I have to confess, I love winter. Not the dirty, slushy city winter with arctic blasts funnelling between badly designed office towers, but the clean and lovely winter of the Canadian bush. I love the way the shadows fall blue and long through the trees and the way the eastern sky flushes lavender at sunset. I love seeing the tracks that the tiny mice and voles make skittering from safety to safety across a trail we have made. I love the gnome-like baby evergreens, piled with snow and the pattern iced birch branches make against a sullen sky. I love the clear, uncompromising light, the sparkle of ice crystals, the geometric designs of wind-whipped snowbanks.

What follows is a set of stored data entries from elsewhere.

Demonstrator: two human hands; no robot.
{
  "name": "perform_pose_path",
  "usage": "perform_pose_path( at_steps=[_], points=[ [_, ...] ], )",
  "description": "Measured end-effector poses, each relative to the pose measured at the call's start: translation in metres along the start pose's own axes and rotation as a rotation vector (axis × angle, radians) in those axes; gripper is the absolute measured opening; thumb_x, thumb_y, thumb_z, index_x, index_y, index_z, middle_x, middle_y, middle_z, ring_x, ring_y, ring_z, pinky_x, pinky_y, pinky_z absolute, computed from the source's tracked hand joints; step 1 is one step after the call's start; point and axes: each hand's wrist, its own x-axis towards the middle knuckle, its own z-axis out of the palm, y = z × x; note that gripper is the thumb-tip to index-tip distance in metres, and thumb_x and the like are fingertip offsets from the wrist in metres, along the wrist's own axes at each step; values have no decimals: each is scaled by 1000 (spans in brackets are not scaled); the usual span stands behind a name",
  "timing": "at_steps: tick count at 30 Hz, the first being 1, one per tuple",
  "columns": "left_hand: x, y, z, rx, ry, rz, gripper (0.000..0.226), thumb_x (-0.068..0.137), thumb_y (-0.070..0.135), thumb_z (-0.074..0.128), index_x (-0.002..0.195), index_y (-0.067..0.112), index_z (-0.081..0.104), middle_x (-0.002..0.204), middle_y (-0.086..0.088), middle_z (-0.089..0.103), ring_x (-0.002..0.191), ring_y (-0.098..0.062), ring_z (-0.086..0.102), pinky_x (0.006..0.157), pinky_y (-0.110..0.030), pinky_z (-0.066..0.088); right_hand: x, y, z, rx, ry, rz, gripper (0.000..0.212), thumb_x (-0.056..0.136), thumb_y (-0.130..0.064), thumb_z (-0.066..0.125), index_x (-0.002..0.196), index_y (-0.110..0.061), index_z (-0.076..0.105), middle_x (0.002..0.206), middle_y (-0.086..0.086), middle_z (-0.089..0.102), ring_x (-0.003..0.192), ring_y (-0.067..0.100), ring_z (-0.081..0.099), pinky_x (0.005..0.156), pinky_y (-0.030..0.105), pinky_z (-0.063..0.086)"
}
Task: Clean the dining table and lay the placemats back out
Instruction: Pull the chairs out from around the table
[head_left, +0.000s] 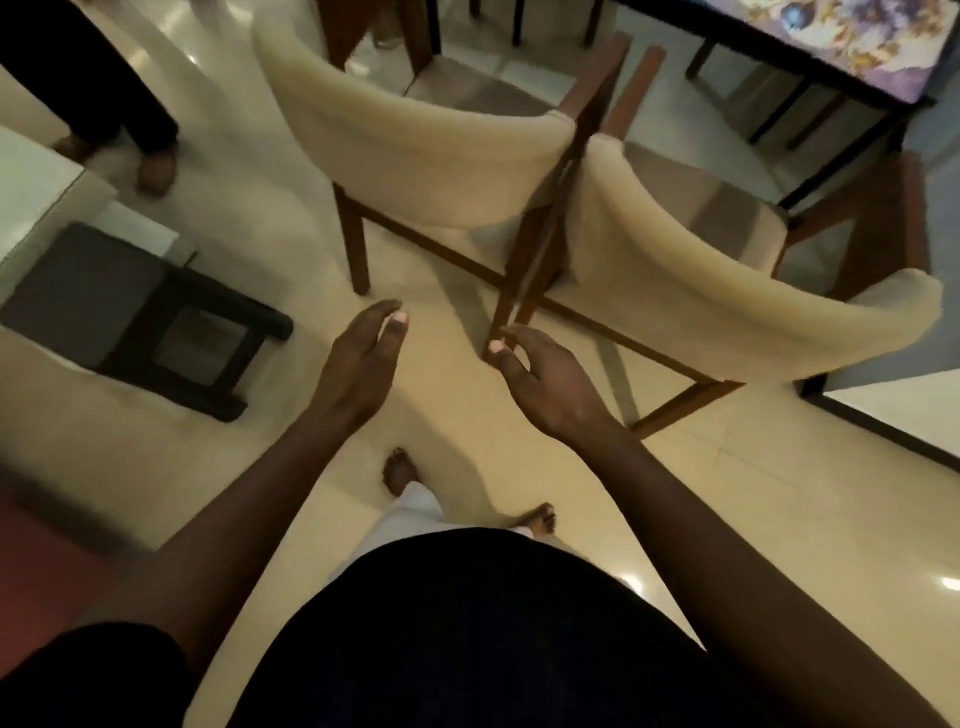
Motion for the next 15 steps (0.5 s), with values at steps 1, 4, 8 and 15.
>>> perform_pose_path(
  at_steps=[1,4,8,15],
  points=[
    [-1,-1,-1,-4,7,1,52,110,53,38,151,25,53,151,-2,57,138,-20,52,118,-45,42,0,-3,-3,-7,6,3,51,108,-52,42,142,-17,58,145,6,59,125,22,58,102,33,44],
    [11,-30,-48,-31,32,-63,50,112,47,38,154,24,50,154,-3,55,141,-19,49,114,-37,39,31,-51,20,-27,-16,-6,55,107,-53,43,149,-19,54,152,4,56,116,19,63,104,35,46],
    [30,-66,-116,-81,93,-97,51,111,49,38,156,25,48,157,-2,52,144,-19,47,119,-44,40,77,-116,55,-65,-35,-52,56,107,-54,44,152,-20,51,152,5,56,118,20,63,99,31,43],
    [69,-93,-200,-150,168,-146,57,106,60,34,152,30,49,153,-3,54,140,-22,51,117,-53,44,148,-200,92,-93,-91,-94,57,106,-57,44,153,-25,49,153,-1,55,113,13,62,105,36,44]
  ],
)
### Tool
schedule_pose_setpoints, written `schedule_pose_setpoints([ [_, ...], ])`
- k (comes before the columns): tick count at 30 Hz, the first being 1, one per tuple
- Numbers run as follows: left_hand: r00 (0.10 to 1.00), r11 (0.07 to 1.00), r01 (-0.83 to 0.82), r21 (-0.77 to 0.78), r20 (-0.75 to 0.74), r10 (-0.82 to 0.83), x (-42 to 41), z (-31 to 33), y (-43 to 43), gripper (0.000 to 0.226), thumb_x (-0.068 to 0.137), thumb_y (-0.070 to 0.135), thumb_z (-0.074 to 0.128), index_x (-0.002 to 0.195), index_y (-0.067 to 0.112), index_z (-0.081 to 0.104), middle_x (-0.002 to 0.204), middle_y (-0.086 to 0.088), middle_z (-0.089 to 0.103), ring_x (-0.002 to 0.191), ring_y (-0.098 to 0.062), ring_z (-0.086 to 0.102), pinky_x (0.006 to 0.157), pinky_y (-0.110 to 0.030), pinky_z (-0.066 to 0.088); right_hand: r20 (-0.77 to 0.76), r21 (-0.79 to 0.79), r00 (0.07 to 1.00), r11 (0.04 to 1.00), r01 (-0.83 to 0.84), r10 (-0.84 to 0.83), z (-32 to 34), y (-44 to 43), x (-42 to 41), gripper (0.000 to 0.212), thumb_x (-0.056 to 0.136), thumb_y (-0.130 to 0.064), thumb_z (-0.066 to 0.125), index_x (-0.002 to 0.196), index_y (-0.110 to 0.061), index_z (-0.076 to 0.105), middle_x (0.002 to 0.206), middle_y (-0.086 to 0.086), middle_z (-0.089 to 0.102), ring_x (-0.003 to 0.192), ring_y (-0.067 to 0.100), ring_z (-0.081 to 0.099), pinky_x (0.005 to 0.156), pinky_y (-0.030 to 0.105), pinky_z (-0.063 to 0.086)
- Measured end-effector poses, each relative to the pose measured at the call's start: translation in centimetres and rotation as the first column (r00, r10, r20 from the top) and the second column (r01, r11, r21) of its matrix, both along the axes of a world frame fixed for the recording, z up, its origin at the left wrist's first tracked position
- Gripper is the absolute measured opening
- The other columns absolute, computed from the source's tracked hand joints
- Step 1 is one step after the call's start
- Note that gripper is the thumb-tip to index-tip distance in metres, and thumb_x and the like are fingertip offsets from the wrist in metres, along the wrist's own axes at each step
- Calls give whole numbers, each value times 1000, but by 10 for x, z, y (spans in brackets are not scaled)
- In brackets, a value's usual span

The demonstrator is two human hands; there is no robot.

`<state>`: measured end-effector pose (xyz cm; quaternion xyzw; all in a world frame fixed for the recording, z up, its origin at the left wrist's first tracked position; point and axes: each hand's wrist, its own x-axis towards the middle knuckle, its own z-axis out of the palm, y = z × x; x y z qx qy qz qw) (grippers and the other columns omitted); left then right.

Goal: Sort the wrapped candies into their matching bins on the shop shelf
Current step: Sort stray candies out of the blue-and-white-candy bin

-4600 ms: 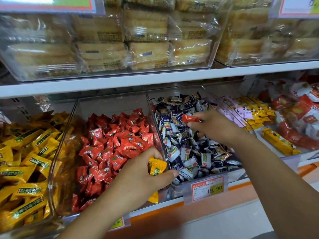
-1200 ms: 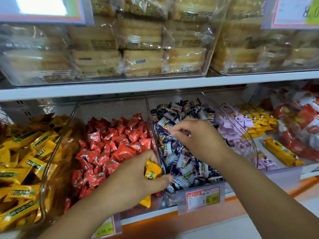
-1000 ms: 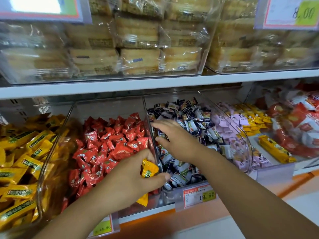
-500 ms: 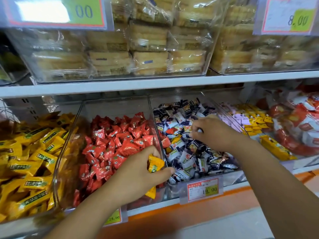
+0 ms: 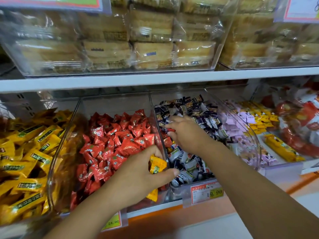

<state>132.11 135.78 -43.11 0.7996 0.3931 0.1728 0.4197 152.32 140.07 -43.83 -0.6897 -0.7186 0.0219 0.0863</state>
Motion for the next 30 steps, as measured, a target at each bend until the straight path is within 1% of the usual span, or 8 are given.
schedule_pose_setpoints([
  [4, 1000, 1000, -3, -14, 6, 3, 0, 2, -2, 40, 72, 66, 63, 78, 32, 43, 57, 5, 40, 48, -10, 36, 49, -26, 31, 26, -57, 999, 997, 44, -42, -8, 10, 4, 41, 95, -19, 56, 135, -27, 55, 151, 10, 33, 135, 33, 32, 112, 43, 31],
  [8, 1000, 1000, -11, -13, 8, 11, 2, 4, -4, 38, 77, 60, 65, 77, 29, 43, 55, 8, 43, 46, -6, 36, 46, -20, 31, -150, 21, 986, 997, 79, -75, -2, 4, 5, 16, 94, -16, 57, 97, -17, 72, 133, 10, 47, 117, 29, 48, 96, 35, 42],
  [13, 1000, 1000, -17, -14, 8, 17, 1, 3, -5, 43, 70, 66, 63, 79, 29, 44, 56, 7, 42, 48, -8, 35, 47, -21, 31, -258, 258, 966, 964, 57, 12, 18, -7, 4, 18, 95, -19, 59, 98, -14, 76, 113, 4, 67, 102, 17, 53, 96, 29, 39],
  [16, 1000, 1000, -13, -16, -10, 13, 0, 2, -2, 44, 69, 69, 61, 80, 31, 43, 59, 3, 39, 49, -12, 34, 49, -27, 32, -457, 106, 888, 994, -6, 54, 23, -8, -7, 23, 96, -21, 59, 116, -19, 70, 117, 0, 67, 100, 10, 59, 81, 17, 44],
  [19, 1000, 1000, -9, -18, 1, 9, 0, 3, -3, 44, 69, 68, 61, 80, 29, 44, 58, 4, 40, 49, -9, 34, 49, -23, 31, -399, -221, 917, 971, -87, -8, 8, 2, -9, 45, 94, -23, 61, 137, -29, 50, 136, 3, 55, 115, 20, 57, 93, 31, 48],
  [21, 1000, 1000, -10, -21, 9, 10, 1, 4, -4, 40, 75, 61, 64, 81, 27, 44, 54, 8, 41, 45, -6, 32, 46, -18, 29, -493, -365, 867, 921, -134, -68, 4, 8, -4, 61, 91, -21, 66, 144, -34, 39, 145, -2, 47, 123, 20, 53, 100, 37, 47],
  [24, 1000, 1000, -11, -29, 15, 12, 1, 6, -5, 38, 79, 54, 66, 85, 23, 45, 51, 10, 41, 43, -5, 32, 44, -16, 29, -470, -399, 881, 902, -165, -47, 5, 13, -3, 77, 86, -12, 69, 147, -39, 30, 149, -7, 39, 117, 20, 57, 96, 41, 51],
  [30, 1000, 999, 1, -47, 24, 0, 0, 4, -3, 40, 73, 62, 65, 80, 28, 44, 55, 8, 41, 47, -6, 34, 47, -19, 30, -456, -338, 889, 932, -134, -38, 2, 10, -7, 55, 90, -12, 66, 138, -29, 44, 140, 2, 50, 109, 21, 60, 95, 41, 50],
])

I even love a snowstorm, a time to shut down and curl up inside with a book while great dollops of the white stuff cut you off from the world.

I like it to be really cold most of the time, with the occasional warmer day to pack the snow down so that it will freeze into a walkable crust. Once that has come to pass, you can go anywhere with snowshoes, into the marshes and down the stream beds that would be a humming hell of mosquitoes in summer, following the track of a deer or beaver, camera thumping on your chest, warm and happy.

At least until my glasses fog up.

Sunday, 3 January 2010

Winter Weekend, Chez G

This was going to be a thoughtful New Year's post, but then the ED sent me some photos and I can't let this one go by without sharing.

Little Stuff got skis for Christmas.  She and her parents came out from the city for New Year's Day (lamb and Crême Brûlé prepared by YD and yes it was amazing) and she tried out her skis on the laneway.  Which curves.  Daddy and Grama stationed themselves on the edge to take photos; Mummy was acting as a ski lift.  On one pass, Little Stuff hurtled by, missing Grama by milimetres. 

Grama was, understandably, a bit shook up. Because while Grama would recover from impact, she is not sure her Nikon would. (In fact, I am signalling a near miss to Daddy, but it surely is as funny a photo of me as I have ever seen.)

The YD's furry baby has discovered a world of little animals living under the snow.  She has not caught one yet, but not for lack of trying.